Separation of the students from the politicians and "disassoiation" from politics was it seems considerably supported from abroad. Due to dangerous uncertainties, diplomacy could not permit the students' protest to develop completely uncontrolled. But, what could be given in return for harnessing it? The compromise seems to have been found in the following solution: support for non-political demands, that is, for the return of the Albanian pupils and students to school and university buildings. This coincides with the approach of the international community in seeking a resolution for the issue of Kosovo step by step. This support may acquire a demonstrative character. Indeed, a visit of a large number of diplomats and representatives of non-governmental organizations is expected on the day of the students' protest scheduled for Wednesday, 29 October, the purpose of which will be supervision of the announced protests of the Albanian students. Without mediation from abroad, highly substantial talks between representatives of the Independent Union of Albanian students and representatives of a few students' organizations of Belgrade University would have probably never happened either. Belgrade students promised that by Wednesday they would send their observers' delegation. Just a few weeks ago, such talks were unconceivable, moreover Serbian observers in Albanian demonstrations.
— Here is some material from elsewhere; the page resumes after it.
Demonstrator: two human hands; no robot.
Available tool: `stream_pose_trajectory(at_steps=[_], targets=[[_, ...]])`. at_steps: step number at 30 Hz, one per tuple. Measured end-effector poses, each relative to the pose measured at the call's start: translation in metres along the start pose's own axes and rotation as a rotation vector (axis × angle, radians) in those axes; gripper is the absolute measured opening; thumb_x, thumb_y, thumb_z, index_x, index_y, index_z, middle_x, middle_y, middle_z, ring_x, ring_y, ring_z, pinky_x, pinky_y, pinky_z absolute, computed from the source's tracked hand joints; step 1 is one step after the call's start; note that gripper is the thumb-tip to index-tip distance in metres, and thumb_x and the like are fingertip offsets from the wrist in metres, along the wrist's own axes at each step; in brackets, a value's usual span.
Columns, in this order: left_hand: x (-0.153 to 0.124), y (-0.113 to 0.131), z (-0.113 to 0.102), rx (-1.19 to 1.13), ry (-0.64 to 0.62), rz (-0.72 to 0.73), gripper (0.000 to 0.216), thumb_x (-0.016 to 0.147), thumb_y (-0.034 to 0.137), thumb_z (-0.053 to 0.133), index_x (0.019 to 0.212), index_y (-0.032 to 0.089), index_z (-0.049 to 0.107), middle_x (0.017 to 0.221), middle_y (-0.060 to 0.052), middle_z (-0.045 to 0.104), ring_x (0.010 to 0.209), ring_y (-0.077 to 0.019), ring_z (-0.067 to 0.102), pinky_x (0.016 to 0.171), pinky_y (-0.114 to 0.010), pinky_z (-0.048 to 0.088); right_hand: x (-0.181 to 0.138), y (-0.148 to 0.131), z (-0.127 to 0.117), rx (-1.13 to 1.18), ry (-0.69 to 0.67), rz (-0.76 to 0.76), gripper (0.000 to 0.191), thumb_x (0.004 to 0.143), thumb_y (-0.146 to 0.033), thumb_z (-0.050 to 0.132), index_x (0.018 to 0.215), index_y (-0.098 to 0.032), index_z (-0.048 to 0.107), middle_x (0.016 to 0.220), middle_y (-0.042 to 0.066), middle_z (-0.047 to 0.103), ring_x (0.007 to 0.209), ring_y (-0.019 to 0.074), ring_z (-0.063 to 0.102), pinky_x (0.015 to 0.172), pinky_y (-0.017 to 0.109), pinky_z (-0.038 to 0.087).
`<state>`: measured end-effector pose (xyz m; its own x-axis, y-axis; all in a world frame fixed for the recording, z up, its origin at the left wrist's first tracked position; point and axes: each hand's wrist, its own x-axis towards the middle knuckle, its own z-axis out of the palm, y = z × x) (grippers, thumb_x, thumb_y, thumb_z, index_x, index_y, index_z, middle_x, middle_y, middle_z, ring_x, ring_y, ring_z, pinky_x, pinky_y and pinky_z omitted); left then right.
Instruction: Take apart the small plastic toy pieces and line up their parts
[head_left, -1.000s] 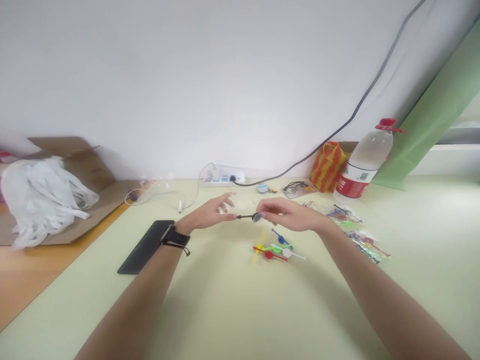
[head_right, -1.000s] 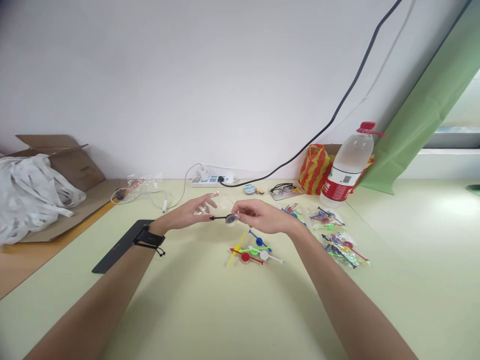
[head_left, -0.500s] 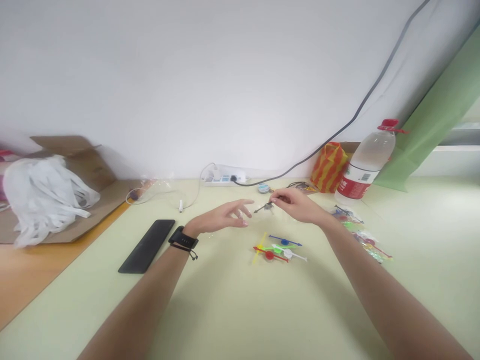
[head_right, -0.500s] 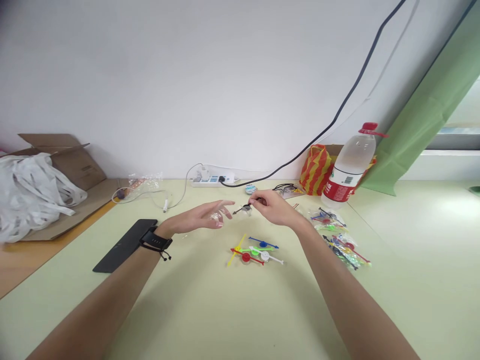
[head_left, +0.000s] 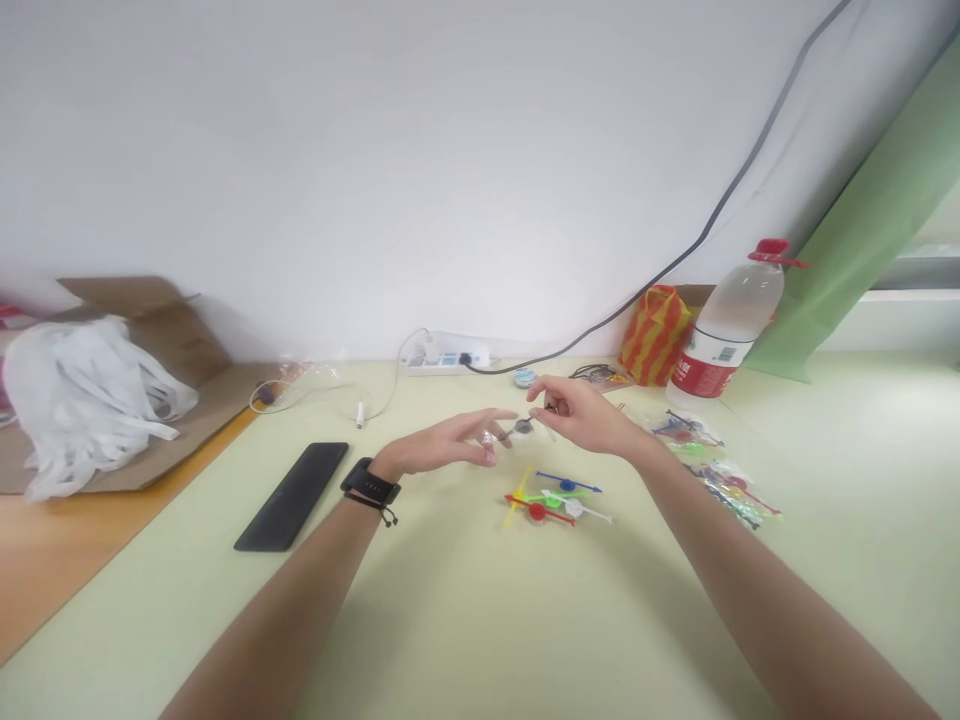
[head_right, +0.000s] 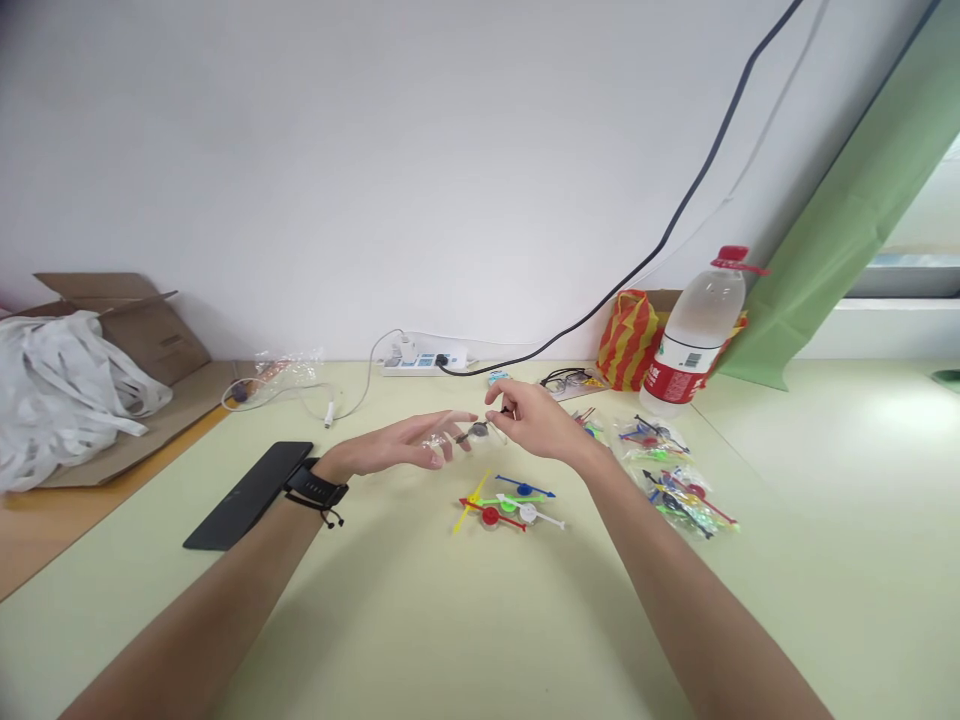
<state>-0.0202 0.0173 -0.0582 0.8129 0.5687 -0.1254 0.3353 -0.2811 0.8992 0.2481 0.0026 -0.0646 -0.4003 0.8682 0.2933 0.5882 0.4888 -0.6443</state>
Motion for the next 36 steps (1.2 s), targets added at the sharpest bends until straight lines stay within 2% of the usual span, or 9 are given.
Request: stream_pose_trajectory(at_steps=[6,11,18,24,28,32,36], targets=[[0.001,-0.002,0.0,-0.02,-0.016,0.007,0.069,0.092,0.034,0.066,0.156,0.033,0.042,0.135,-0.01,0.063,0.108,-0.0221,0.063,0.1,-0.041,0.05,0.0,0.003,0.004,-0.07,0.002,0.035,0.011,0.094,-0.031,0.058,0.101,-0.022,0.058,0.06,-0.008,0.046,0.058,0.0136,0.043,0.058,0.026,0.032],[0.001,-0.003,0.001,-0.003,0.004,0.0,0.072,0.09,0.035,0.07,0.156,0.031,0.042,0.132,-0.01,0.063,0.105,-0.0219,0.063,0.1,-0.042,0.049,-0.002,-0.001,0.001,-0.038,-0.009,0.006,0.021,0.099,-0.023,0.043,0.112,-0.022,0.059,0.068,-0.005,0.051,0.065,0.0152,0.048,0.064,0.027,0.036],[0.002,-0.003,0.001,-0.003,0.02,0.002,0.069,0.09,0.035,0.069,0.155,0.032,0.044,0.132,-0.01,0.062,0.108,-0.0231,0.063,0.101,-0.042,0.049,-0.003,-0.009,-0.002,0.024,-0.012,-0.006,0.019,0.098,-0.024,0.046,0.112,-0.023,0.058,0.059,-0.009,0.041,0.057,0.0143,0.041,0.058,0.026,0.033],[0.001,-0.001,0.002,-0.013,0.034,-0.008,0.071,0.089,0.035,0.071,0.155,0.032,0.045,0.133,-0.009,0.062,0.112,-0.0254,0.063,0.103,-0.044,0.047,-0.004,-0.012,-0.001,-0.067,-0.046,0.012,0.023,0.099,-0.025,0.047,0.119,-0.024,0.058,0.068,-0.005,0.058,0.064,0.0156,0.05,0.061,0.026,0.036],[0.002,-0.002,0.001,-0.007,0.047,-0.002,0.07,0.089,0.035,0.071,0.155,0.032,0.045,0.131,-0.009,0.063,0.111,-0.0241,0.062,0.102,-0.043,0.048,-0.006,-0.016,-0.005,-0.191,0.009,0.012,0.019,0.097,-0.024,0.053,0.113,-0.025,0.063,0.077,-0.002,0.068,0.071,0.016,0.056,0.066,0.027,0.036],[0.003,-0.002,0.002,-0.027,0.021,0.019,0.069,0.09,0.032,0.069,0.155,0.032,0.044,0.132,-0.01,0.064,0.105,-0.0221,0.064,0.101,-0.043,0.049,-0.005,-0.017,-0.005,-0.192,0.013,-0.011,0.014,0.097,-0.024,0.053,0.106,-0.024,0.064,0.062,-0.006,0.057,0.061,0.0143,0.05,0.061,0.027,0.033],[0.002,0.0,0.004,-0.024,0.024,0.021,0.07,0.089,0.032,0.07,0.155,0.031,0.045,0.132,-0.009,0.064,0.111,-0.0243,0.063,0.103,-0.043,0.047,-0.004,-0.016,-0.001,-0.094,-0.035,-0.039,0.014,0.098,-0.026,0.05,0.102,-0.023,0.063,0.058,-0.008,0.047,0.056,0.0134,0.042,0.058,0.026,0.031]])
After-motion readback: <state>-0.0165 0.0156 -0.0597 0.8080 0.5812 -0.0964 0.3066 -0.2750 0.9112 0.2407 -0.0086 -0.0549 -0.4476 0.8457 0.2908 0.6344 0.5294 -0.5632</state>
At the moment, it can only be guessed what will come out of this complex "game" with quite a few foreign protagonists who have double or even manifold intentions. The Kosovo Albanian public, and the politicians are closely watching how the representatives of the students will cope with the situation. They are concerned because of their lack of experience in "performances" of this kind. Many Kosovo Albanian politicians are still not aware that they have excluded themselves from the game, so they are trying to continue with the old quarrelsome approach to the situation and relations within the Albanian movement. Probably that is the reason why on several occasions they were warned by some foreign diplomats not to get involved in the current students' campaign of public protests and their diplomatic and other contacts.

This role is not pleasant to the politicians, but they were the ones who publicly and repeatedly demanded increased engagement of the international community concerning the problem of Kosovo. A public discussion about how that increased engagement of the international community in Kosovo came about and how the politicians found themselves out of the game has already begun and according to its beginning, one could tell that it will not be gentle at all. At least so far, everybody agrees that the engagement is positive, but they also agree in the concern that this might bring reduction of the problem of Kosovo to the question of education. Representatives of students consider this concern justified. But, they say that they wish to resolve problems the young ethnic Albanian population is directly faced with, and that other questions should be opened by the Albanian parties.